Exercise> Reproduce, character for character, the lines below from the first through the one with "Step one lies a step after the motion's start". Leave pictures out.

Data below>
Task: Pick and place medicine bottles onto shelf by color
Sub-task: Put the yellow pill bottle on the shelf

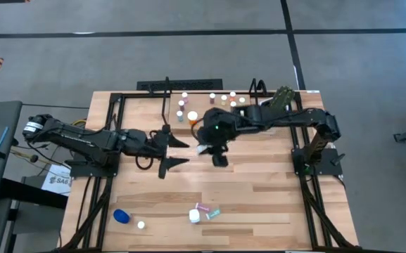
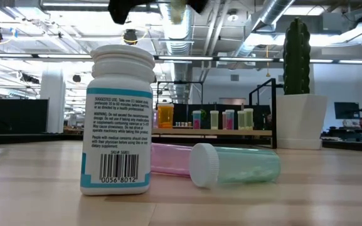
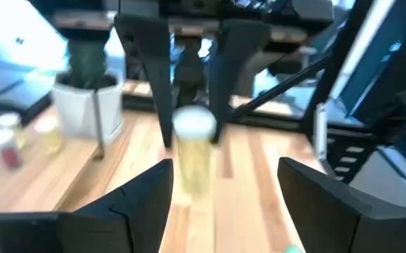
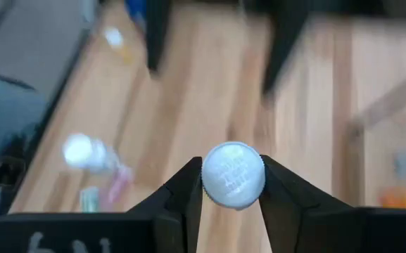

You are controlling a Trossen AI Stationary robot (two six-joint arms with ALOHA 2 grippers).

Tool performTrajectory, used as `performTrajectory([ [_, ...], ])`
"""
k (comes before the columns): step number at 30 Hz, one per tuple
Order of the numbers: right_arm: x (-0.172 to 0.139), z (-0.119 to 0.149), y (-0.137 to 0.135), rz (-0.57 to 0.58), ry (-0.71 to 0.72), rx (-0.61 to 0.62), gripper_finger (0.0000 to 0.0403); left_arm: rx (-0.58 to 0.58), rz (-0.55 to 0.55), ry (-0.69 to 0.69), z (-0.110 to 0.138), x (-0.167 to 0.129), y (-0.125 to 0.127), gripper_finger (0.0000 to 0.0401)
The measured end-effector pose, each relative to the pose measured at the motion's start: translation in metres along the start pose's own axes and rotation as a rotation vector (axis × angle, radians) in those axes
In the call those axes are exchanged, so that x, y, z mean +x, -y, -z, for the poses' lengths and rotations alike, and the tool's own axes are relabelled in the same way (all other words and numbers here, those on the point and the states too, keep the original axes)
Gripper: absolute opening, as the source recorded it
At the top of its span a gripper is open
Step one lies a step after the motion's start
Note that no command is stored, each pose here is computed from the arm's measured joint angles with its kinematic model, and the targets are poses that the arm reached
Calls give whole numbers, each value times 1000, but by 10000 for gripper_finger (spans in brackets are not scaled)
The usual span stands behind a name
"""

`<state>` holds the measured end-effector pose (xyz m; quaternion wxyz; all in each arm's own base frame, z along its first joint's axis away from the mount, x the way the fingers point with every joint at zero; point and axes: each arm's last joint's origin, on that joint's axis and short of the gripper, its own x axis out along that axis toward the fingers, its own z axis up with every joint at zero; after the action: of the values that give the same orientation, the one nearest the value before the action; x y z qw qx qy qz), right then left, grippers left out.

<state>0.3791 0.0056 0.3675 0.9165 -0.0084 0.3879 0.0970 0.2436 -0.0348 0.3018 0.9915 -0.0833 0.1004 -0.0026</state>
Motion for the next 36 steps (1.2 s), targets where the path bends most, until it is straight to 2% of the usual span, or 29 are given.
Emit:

Answer below>
Task: Pick and place medicine bottles onto shelf by color
Sub-task: Put the yellow pill bottle on the shelf


You are controlling a Trossen AI Stationary robot (two six-joint arms with ALOHA 2 grippers).

Tool performTrajectory, used as `performTrajectory([ [_, ...], ])`
"""
k (comes before the columns): step number at 30 Hz, one per tuple
Order of the numbers: right_arm: x (-0.172 to 0.139), z (-0.119 to 0.149), y (-0.137 to 0.135), rz (-0.57 to 0.58), ry (-0.71 to 0.72), rx (-0.61 to 0.62), gripper_finger (0.0000 to 0.0403); left_arm: rx (-0.58 to 0.58), rz (-0.55 to 0.55), ry (-0.69 to 0.69), z (-0.110 to 0.138), x (-0.167 to 0.129), y (-0.125 to 0.127), gripper_finger (0.0000 to 0.0401)
The measured end-effector pose, each relative to the pose measured at the motion's start: translation in metres along the start pose's own axes and rotation as a rotation vector (axis × angle, radians) in those axes
In the call those axes are exchanged, so that x, y, z mean +x, -y, -z, for the poses' lengths and rotations alike, and the tool's own axes are relabelled in the same way (all other words and numbers here, those on the point and the states too, keep the original axes)
Gripper: absolute opening, as the source recorded it
At the top of its span a gripper is open
Step one lies a step after the motion's start

What this exercise needed has been supplied.